Cash provided by financing activities for the nine months ended September 30, 2020 was $56,027,950 as compared to $2,211,927 cash provided in the comparable period in 2019. During the nine months ended September 30, 2020, our primary sources of cash were the net proceeds from the 2020 Convertible Notes of $6,098,000, the net sales of Common Shares for $44,755,671, net proceeds of $5,874,329 from warrant exercises and $3,600,000 from the collection of the Investor Notes. The primary uses of cash during the nine months ended September 30, 2020, were the repayment of the August 2018 Secured Convertible Notes of $2,866,664, the repayment of the Production Facility of $1,585,220 and production costs for Rainbow Rangers Season 2.





Capital Expenditures


As of September 30, 2020, we do not have any material commitments for capital expenditures.





Critical Accounting Policies



Our accounting policies are described in the notes to the financial statements. Below is a summary of the critical accounting policies, among others, that management believes involve significant judgments and estimates used in the preparation of its financial statements.

Principles of Consolidation

The accompanying consolidated financial statements include the accounts of Genius Brands International, Inc., its wholly-owned subsidiaries A Squared, Llama Productions and Rainbow Rangers Productions. All significant inter-company balances and transactions have been eliminated in consolidation.





Right of Use Leased Assets


In February 2016, the FASB issued Accounting Standards Update 2016-02, "Leases." The standard requires lessees to recognize the assets and liabilities that arise from leases on the balance sheet. A lessee should recognize in the statement of financial position a liability to make lease payments (the lease liability) and a right-of-use asset representing its right to use the underlying asset for the lease term. The new guidance is effective for annual and interim reporting periods beginning after December 15, 2018. The amendments should be applied at the beginning of the earliest period presented using a modified retrospective approach with earlier application permitted as of the beginning of an interim or annual reporting period.

In July 2018, the FASB issued Topic 842, Targeted Improvements, which allows for an additional optional transition method where comparative periods presented in the financial statements in the period of adoption will not be restated and instead those periods will be presented under existing guidance in accordance with ASC 840, Leases. Management used this optional transition method. As of January 1, 2019, management recorded lease liability of $2,071,903, right-of-use asset of $2,153,747, accumulated amortization of $124,070, a reversal of previously recorded deferred rent of $37,920 and the increase in accumulated deficit of $4,306.
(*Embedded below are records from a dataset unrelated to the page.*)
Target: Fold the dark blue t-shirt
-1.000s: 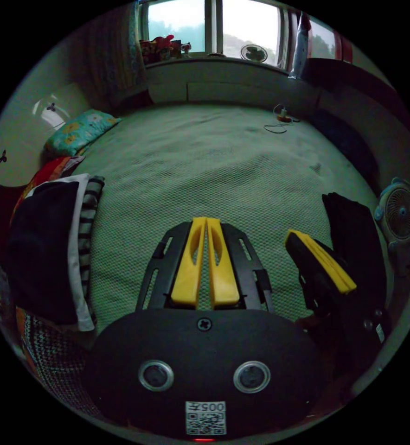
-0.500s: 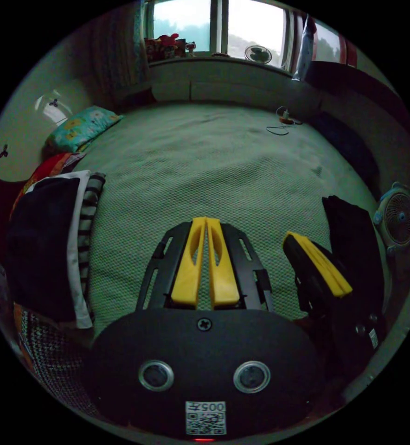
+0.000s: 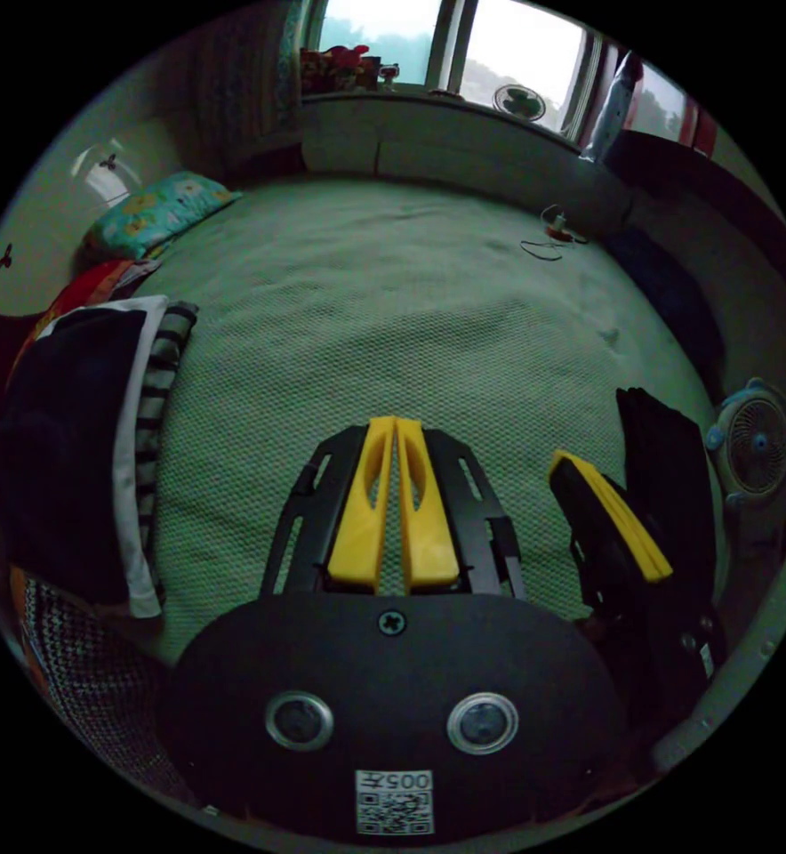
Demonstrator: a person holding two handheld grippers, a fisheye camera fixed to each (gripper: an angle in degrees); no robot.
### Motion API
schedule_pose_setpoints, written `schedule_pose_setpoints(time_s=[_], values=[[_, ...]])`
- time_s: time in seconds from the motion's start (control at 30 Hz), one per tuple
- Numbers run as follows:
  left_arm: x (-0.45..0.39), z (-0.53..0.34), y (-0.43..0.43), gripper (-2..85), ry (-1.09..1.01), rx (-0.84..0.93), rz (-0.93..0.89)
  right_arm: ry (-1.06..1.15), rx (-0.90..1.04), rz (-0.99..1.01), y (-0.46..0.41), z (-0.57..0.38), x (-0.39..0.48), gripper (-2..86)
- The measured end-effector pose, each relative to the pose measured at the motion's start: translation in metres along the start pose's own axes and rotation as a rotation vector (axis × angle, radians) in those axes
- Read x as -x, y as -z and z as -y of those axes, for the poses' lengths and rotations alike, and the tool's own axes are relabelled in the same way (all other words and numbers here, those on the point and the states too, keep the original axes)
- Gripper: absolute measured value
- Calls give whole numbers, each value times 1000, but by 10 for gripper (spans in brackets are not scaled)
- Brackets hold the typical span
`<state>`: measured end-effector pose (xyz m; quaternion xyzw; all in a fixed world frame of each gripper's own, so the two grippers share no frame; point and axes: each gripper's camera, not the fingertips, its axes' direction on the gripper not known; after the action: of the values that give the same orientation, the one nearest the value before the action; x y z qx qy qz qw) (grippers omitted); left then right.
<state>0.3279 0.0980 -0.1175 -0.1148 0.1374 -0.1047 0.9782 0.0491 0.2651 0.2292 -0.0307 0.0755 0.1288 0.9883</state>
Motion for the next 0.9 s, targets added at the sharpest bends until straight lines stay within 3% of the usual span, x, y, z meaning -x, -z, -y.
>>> schedule_pose_setpoints(time_s=[0.9], values=[[-5,3,-4,-1,-44,18,-4,37,12,-1,8,5,23,-10]])
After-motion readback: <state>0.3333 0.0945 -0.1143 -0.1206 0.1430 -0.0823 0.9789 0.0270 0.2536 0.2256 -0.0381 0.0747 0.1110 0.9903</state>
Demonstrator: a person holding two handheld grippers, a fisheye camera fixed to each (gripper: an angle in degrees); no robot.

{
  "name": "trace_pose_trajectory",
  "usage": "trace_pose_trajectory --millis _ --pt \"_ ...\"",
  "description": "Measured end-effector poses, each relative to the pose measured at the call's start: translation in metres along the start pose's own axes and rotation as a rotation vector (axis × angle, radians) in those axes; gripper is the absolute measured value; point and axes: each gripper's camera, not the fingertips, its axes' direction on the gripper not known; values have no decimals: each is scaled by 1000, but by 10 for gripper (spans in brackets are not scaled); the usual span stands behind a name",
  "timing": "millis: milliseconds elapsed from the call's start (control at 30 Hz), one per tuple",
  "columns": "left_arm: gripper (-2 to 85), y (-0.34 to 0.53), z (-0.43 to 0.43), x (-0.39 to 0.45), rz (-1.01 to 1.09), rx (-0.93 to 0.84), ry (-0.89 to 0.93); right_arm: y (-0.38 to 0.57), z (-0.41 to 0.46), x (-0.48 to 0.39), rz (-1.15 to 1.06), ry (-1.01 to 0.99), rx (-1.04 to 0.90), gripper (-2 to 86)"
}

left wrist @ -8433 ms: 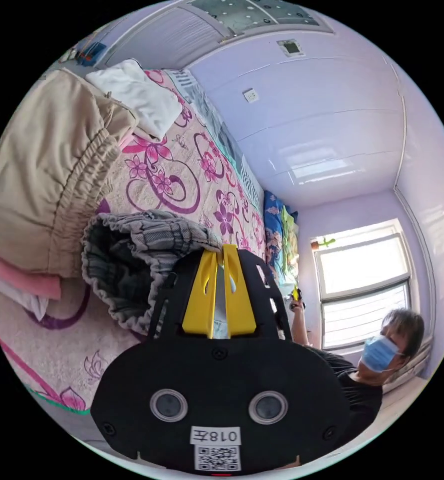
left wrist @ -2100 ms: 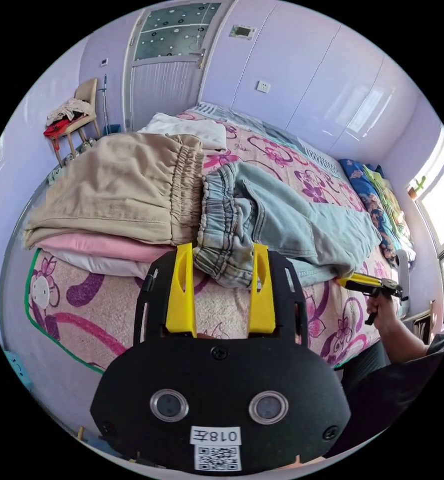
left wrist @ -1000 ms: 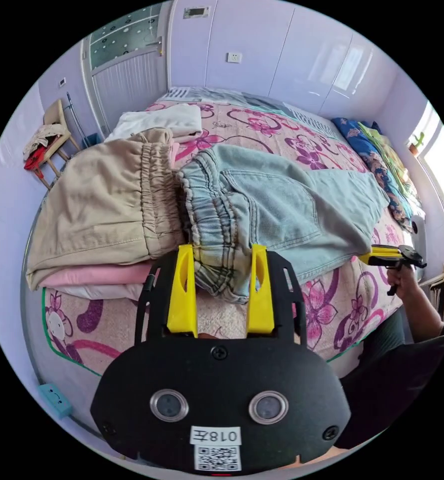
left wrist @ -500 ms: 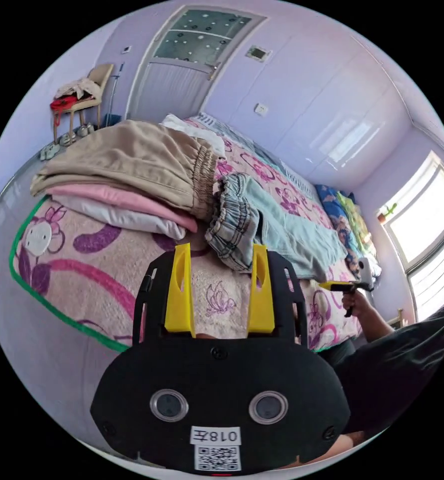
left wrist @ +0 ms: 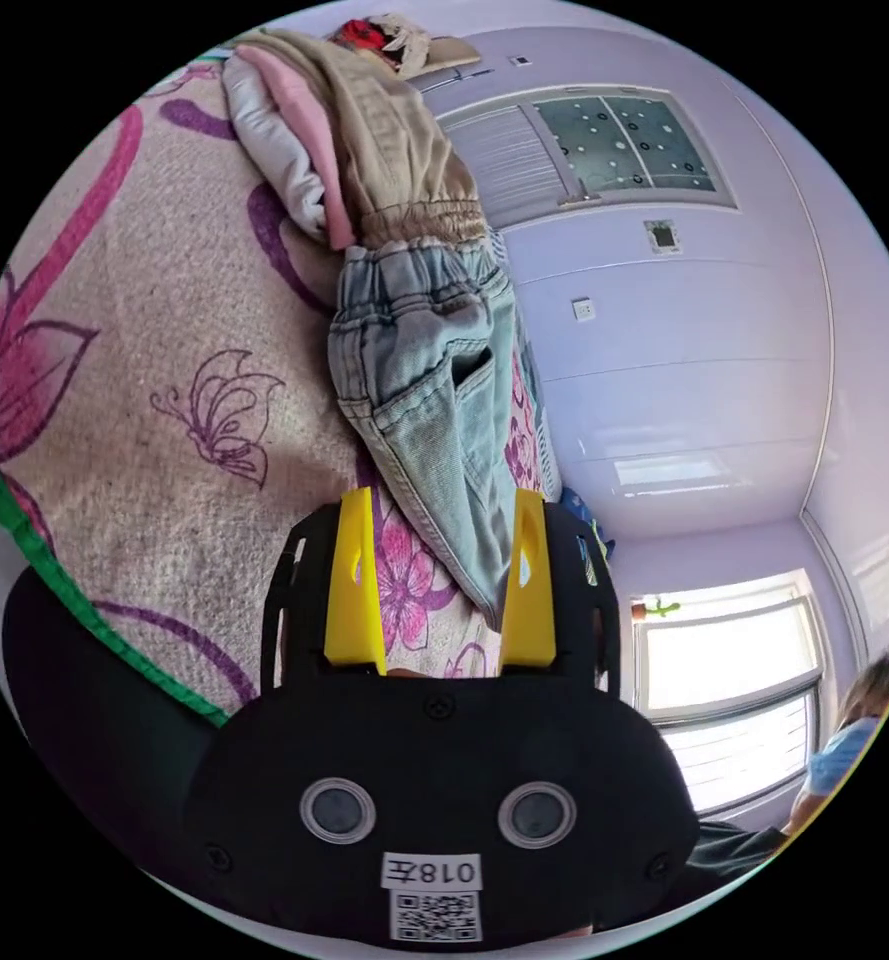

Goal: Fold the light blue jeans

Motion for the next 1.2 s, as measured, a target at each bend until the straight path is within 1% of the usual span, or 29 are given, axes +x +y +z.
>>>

Goodwill and Intangible Assets

Goodwill represents the excess of purchase price over the estimated fair value of net assets acquired in business combinations accounted for by the purchase method. In accordance with FASB ASC 350 Intangibles Goodwill and Other, goodwill and certain intangible assets are presumed to have indefinite useful lives and are thus not amortized, but subject to an impairment test annually or more frequently if indicators of impairment arise. We complete the annual goodwill and indefinite-lived intangible asset impairment tests at the end of each fiscal year. To test for goodwill impairment, we are required to estimate the fair market value of each of our reporting units, of which we have one. While we may use a variety of methods to estimate fair value for impairment testing, our primary method is discounted cash flows. We estimate future cash flows and allocations of certain assets using estimates for future growth rates and our judgment regarding the applicable discount rates. Changes to our judgments and estimates could result in a significantly different estimate of the fair market value of the reporting units, which could result in an impairment of goodwill or indefinite lived intangible assets in future periods.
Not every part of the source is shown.